What the task requires
Retype every line from the top of the entries down to the one with "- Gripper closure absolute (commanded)", both included, and skip the pictures.

──────── Information supplied

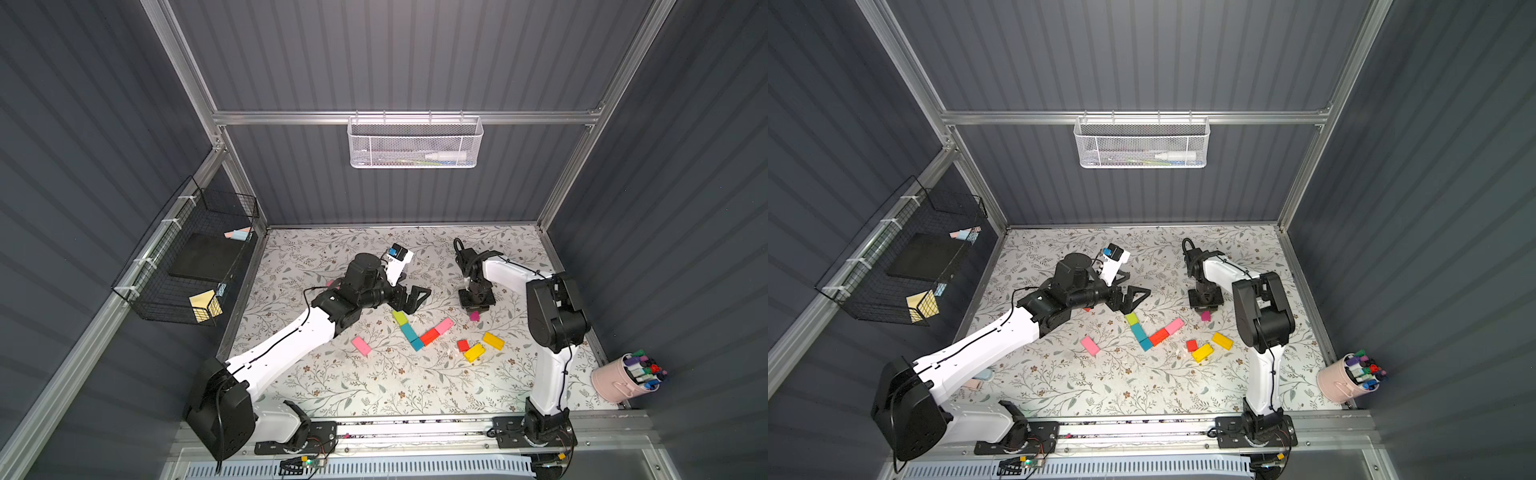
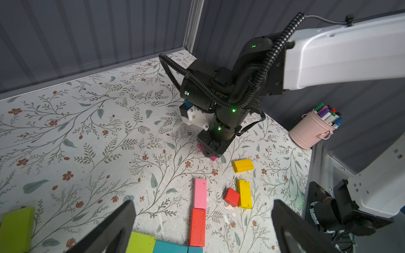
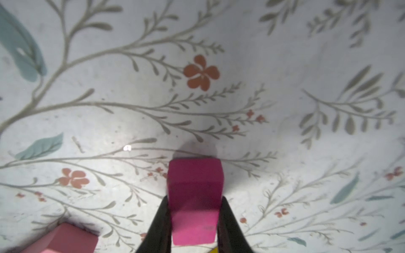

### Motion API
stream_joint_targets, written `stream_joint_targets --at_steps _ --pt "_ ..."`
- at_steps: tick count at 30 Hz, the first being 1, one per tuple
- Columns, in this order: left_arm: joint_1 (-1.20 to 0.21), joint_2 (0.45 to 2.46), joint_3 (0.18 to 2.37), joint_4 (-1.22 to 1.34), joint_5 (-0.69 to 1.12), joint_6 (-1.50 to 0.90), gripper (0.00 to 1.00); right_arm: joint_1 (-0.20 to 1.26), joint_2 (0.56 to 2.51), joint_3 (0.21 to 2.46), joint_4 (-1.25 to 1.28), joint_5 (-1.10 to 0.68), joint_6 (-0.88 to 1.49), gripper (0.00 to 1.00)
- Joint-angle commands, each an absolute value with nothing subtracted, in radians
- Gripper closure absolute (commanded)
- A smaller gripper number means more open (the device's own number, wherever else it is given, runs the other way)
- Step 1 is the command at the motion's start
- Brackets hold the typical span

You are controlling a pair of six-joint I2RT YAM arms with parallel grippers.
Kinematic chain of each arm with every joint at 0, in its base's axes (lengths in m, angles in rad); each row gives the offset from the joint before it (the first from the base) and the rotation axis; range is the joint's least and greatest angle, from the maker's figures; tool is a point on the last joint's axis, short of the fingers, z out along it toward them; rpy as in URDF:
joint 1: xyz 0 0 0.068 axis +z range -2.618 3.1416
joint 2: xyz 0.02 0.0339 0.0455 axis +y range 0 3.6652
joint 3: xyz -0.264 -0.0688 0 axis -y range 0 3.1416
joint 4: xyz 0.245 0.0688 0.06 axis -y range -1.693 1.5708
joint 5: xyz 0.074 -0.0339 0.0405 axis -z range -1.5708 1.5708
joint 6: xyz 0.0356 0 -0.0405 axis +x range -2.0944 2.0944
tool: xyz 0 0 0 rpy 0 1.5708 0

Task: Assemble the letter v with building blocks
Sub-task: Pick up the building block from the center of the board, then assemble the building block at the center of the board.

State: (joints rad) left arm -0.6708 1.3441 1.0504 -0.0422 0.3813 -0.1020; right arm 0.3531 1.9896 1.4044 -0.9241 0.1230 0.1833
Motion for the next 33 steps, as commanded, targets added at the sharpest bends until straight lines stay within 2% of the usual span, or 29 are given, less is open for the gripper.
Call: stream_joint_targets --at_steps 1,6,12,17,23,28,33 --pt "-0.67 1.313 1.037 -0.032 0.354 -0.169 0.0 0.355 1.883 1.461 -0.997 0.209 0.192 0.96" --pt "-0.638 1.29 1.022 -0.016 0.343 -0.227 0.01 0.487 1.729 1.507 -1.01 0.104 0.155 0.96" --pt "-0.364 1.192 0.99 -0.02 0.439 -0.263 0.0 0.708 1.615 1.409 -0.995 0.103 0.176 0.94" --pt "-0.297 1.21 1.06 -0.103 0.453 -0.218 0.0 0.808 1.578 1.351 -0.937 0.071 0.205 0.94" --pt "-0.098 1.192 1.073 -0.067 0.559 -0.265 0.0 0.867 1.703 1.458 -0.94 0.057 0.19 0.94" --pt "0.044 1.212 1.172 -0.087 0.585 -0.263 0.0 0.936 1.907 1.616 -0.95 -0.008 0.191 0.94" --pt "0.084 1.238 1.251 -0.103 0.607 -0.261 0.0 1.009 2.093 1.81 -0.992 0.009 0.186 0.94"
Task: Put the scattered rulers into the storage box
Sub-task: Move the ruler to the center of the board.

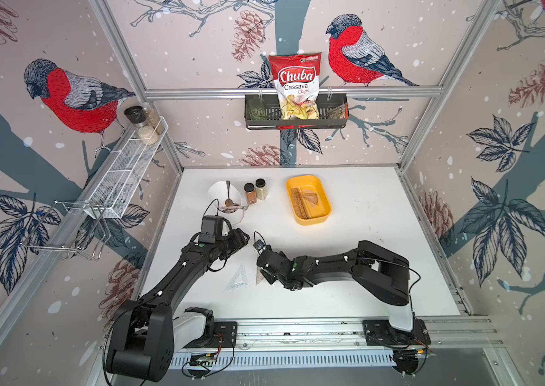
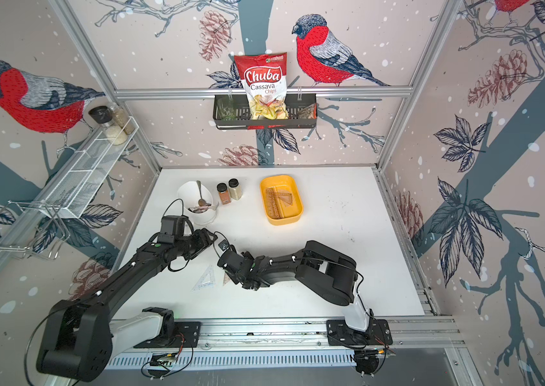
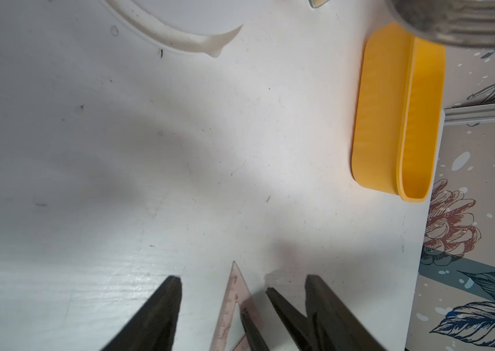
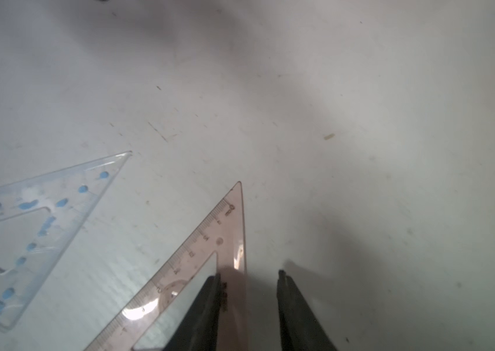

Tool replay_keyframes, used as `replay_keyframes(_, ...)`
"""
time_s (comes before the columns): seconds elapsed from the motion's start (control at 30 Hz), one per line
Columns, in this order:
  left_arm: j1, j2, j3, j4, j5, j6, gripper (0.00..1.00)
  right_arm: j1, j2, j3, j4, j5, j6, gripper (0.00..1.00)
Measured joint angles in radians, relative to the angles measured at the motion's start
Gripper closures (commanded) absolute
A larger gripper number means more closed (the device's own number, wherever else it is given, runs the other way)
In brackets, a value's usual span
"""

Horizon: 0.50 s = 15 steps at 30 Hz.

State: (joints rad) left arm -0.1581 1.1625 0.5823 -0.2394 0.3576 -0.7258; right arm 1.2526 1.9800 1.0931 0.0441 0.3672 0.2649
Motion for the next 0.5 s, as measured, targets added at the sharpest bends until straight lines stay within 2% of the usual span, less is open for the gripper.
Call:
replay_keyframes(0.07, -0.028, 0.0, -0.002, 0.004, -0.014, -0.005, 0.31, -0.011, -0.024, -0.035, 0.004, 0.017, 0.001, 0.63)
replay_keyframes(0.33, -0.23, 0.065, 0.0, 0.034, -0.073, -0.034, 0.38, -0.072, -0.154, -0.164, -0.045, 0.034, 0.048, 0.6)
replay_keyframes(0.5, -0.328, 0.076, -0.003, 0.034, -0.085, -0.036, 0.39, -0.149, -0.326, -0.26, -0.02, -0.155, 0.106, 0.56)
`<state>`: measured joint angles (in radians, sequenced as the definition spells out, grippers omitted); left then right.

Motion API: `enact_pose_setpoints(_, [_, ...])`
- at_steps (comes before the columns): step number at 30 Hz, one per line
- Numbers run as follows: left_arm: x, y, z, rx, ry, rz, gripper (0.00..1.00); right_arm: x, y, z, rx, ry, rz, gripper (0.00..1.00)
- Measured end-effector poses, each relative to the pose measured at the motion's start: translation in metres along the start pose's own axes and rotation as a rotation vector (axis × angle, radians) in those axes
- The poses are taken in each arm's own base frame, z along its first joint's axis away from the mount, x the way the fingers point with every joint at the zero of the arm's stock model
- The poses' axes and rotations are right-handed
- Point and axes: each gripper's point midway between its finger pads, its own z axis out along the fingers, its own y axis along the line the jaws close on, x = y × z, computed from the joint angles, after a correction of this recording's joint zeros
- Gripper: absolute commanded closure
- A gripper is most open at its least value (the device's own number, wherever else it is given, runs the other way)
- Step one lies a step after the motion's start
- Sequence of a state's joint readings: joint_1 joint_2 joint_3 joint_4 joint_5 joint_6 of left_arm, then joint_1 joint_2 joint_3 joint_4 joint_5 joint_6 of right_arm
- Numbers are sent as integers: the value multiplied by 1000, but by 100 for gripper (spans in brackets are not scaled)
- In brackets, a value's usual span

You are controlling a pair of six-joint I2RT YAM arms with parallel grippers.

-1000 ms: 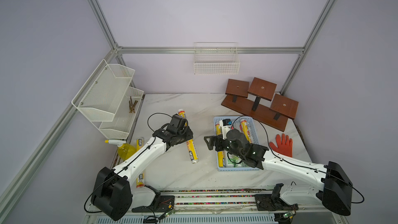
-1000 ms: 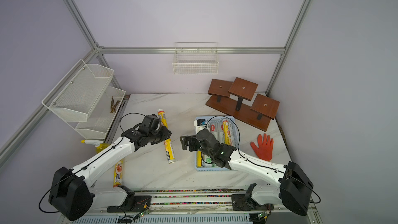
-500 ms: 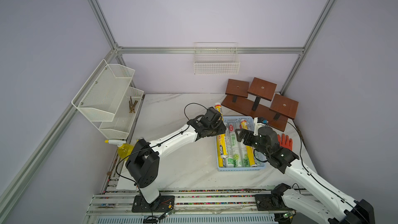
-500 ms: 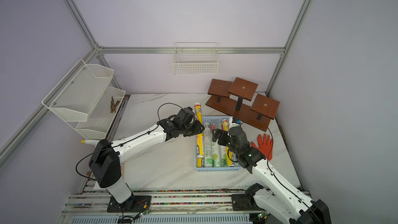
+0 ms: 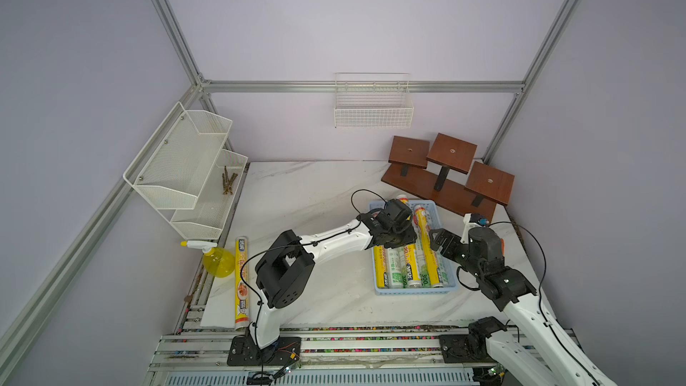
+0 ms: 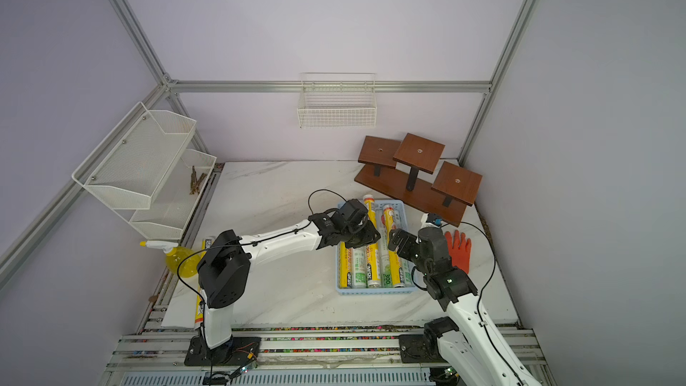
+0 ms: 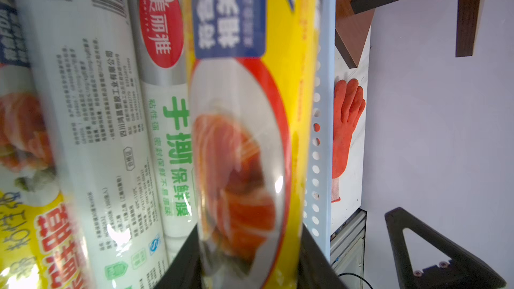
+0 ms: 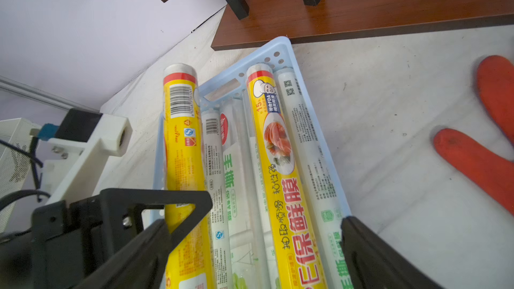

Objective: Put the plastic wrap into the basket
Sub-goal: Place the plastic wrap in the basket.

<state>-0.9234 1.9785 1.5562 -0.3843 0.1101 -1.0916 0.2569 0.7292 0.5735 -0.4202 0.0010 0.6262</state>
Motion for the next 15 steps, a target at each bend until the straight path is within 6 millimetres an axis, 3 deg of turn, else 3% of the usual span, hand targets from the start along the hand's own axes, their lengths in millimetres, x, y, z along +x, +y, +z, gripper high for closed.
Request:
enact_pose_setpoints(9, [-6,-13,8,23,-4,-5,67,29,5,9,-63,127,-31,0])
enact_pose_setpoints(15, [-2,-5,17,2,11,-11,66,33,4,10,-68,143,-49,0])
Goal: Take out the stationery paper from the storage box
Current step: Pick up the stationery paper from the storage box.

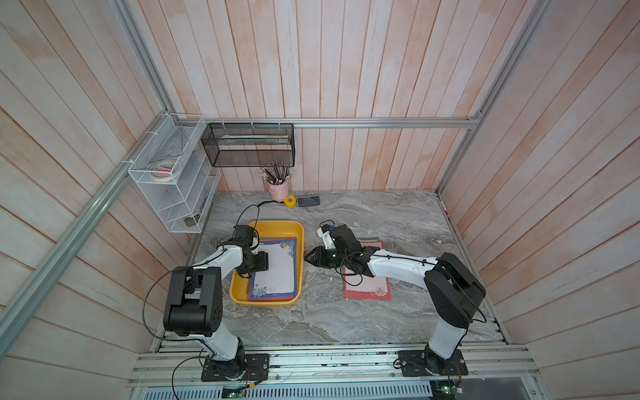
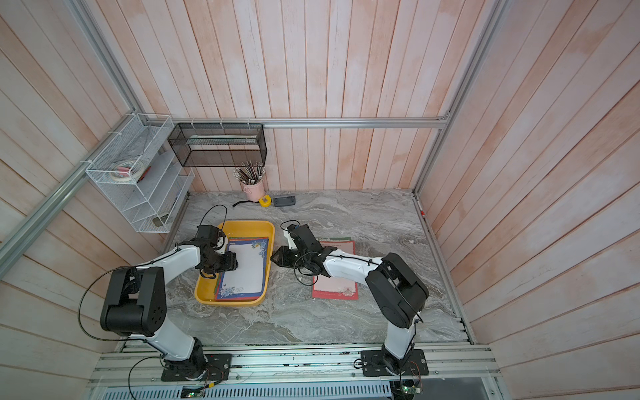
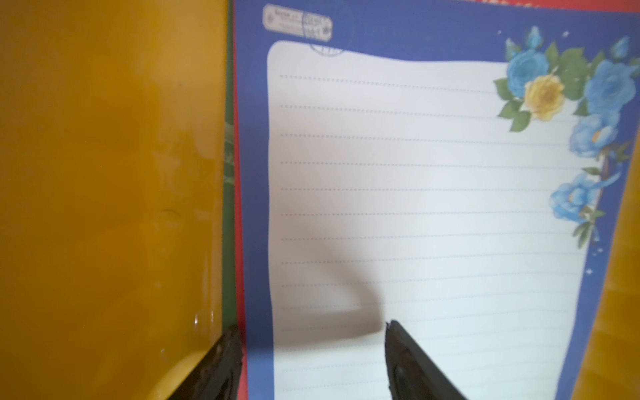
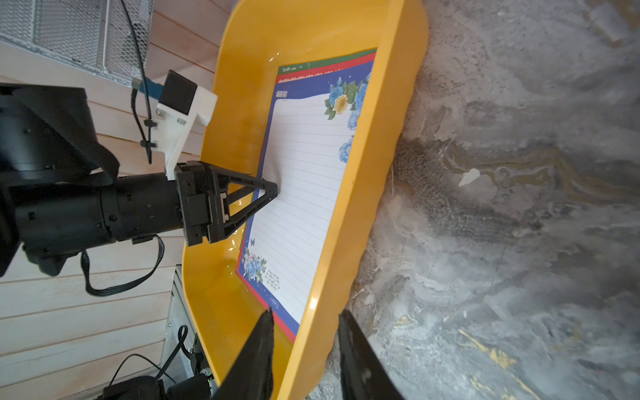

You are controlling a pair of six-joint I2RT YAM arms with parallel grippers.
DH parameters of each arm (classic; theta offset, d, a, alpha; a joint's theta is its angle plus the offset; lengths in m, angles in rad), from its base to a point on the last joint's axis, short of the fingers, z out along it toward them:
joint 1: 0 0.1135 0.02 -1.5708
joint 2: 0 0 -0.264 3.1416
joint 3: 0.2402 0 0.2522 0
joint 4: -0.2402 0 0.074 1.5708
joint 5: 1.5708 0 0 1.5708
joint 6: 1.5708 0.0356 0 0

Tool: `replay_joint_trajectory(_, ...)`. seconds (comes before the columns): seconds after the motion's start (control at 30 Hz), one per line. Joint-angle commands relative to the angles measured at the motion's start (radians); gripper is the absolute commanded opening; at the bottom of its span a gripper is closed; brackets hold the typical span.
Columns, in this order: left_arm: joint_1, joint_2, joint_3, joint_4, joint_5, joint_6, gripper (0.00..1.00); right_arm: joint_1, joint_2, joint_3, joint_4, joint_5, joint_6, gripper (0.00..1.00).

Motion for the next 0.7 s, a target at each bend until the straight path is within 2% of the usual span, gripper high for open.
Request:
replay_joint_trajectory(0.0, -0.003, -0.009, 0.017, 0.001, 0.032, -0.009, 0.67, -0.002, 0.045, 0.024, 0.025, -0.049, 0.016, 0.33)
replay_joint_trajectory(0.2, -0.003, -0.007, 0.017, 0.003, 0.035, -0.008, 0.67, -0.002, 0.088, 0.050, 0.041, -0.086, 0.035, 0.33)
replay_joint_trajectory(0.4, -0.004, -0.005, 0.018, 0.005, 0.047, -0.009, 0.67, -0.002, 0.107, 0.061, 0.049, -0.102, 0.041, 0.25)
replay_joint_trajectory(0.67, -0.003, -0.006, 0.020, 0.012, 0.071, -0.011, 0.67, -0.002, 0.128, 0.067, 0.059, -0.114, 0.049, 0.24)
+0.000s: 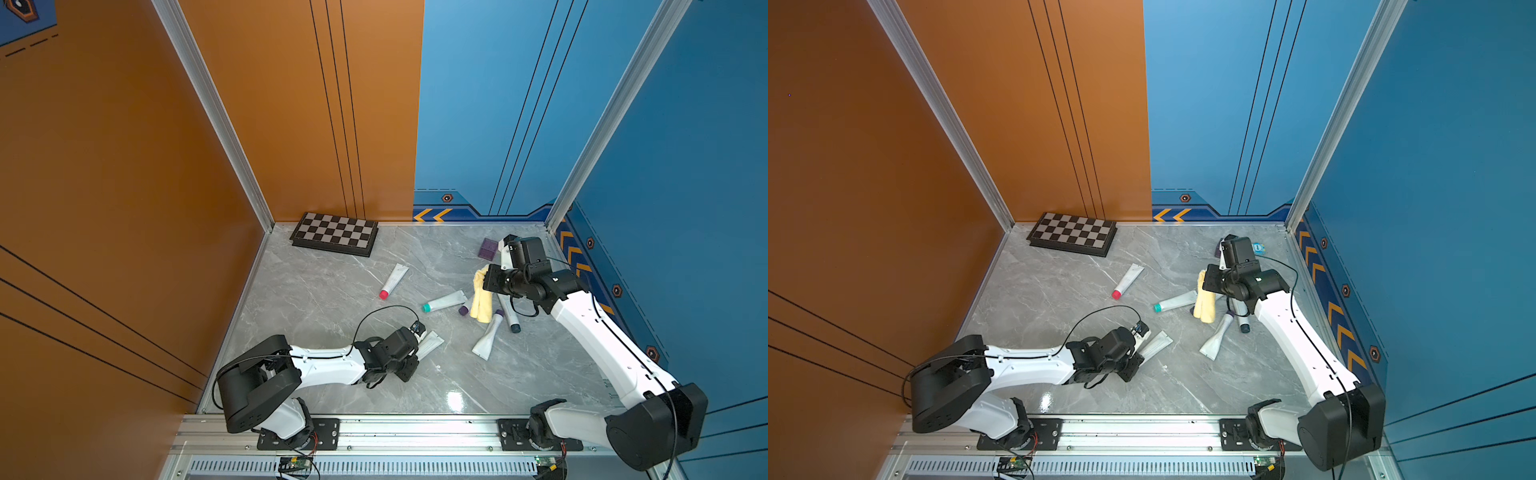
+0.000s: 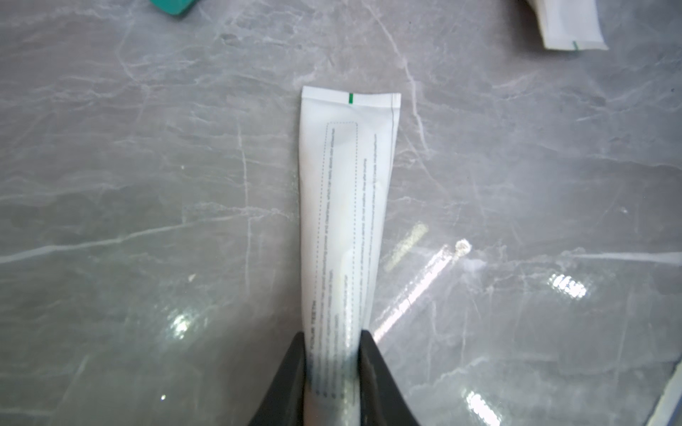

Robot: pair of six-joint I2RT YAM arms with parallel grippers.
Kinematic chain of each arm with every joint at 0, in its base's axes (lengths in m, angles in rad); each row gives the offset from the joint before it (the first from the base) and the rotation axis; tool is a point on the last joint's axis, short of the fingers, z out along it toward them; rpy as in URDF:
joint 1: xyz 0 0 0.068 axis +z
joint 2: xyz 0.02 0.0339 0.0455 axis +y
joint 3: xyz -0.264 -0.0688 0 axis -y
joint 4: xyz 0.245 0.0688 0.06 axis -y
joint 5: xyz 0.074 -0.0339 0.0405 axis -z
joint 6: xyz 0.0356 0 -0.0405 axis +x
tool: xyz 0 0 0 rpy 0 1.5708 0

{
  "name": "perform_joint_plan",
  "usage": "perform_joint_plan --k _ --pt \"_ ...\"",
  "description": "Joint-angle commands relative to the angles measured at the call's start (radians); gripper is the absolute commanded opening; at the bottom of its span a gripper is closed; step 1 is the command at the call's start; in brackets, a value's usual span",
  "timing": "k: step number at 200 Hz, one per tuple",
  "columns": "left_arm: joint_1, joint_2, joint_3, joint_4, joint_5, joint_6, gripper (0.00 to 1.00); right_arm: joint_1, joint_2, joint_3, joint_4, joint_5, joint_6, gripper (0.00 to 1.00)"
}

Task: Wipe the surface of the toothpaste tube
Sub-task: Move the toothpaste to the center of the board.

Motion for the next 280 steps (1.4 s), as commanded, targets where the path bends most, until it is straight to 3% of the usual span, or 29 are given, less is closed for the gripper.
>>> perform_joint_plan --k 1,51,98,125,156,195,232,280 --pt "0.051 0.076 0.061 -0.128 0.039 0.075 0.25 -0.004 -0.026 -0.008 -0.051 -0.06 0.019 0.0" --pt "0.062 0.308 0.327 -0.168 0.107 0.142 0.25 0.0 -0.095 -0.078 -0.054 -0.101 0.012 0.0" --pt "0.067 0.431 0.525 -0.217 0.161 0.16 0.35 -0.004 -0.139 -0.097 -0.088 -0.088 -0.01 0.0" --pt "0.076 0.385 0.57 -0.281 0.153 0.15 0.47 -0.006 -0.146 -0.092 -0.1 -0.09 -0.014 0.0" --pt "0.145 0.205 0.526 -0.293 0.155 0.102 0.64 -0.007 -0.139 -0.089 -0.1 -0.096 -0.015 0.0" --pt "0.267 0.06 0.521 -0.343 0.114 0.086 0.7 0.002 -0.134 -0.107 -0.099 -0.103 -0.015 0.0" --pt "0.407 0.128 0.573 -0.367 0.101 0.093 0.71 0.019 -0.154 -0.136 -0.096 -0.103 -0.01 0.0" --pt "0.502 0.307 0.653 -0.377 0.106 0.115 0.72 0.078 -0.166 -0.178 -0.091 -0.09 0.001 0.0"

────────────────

Task output
### Motion API
stream_joint_targets, written `stream_joint_targets --at_steps _ --pt "_ ..."`
- at_steps: tick count at 30 Hz, the first being 1, one per tuple
- Columns, in this order: left_arm: joint_1 (-1.20 to 0.21), joint_2 (0.45 to 2.46), joint_3 (0.18 to 2.37), joint_4 (-1.22 to 1.34), joint_5 (-0.69 to 1.12), joint_6 (-1.50 to 0.90), gripper (0.00 to 1.00); right_arm: joint_1 (-0.20 to 1.26), joint_2 (0.56 to 2.51), joint_3 (0.21 to 2.46), joint_4 (-1.25 to 1.28), joint_5 (-1.10 to 0.68), joint_6 (-0.88 to 1.49), gripper (0.00 to 1.00)
- Joint-angle commands, each an absolute value with nothing subtracted, in radians
- Gripper closure absolute (commanded)

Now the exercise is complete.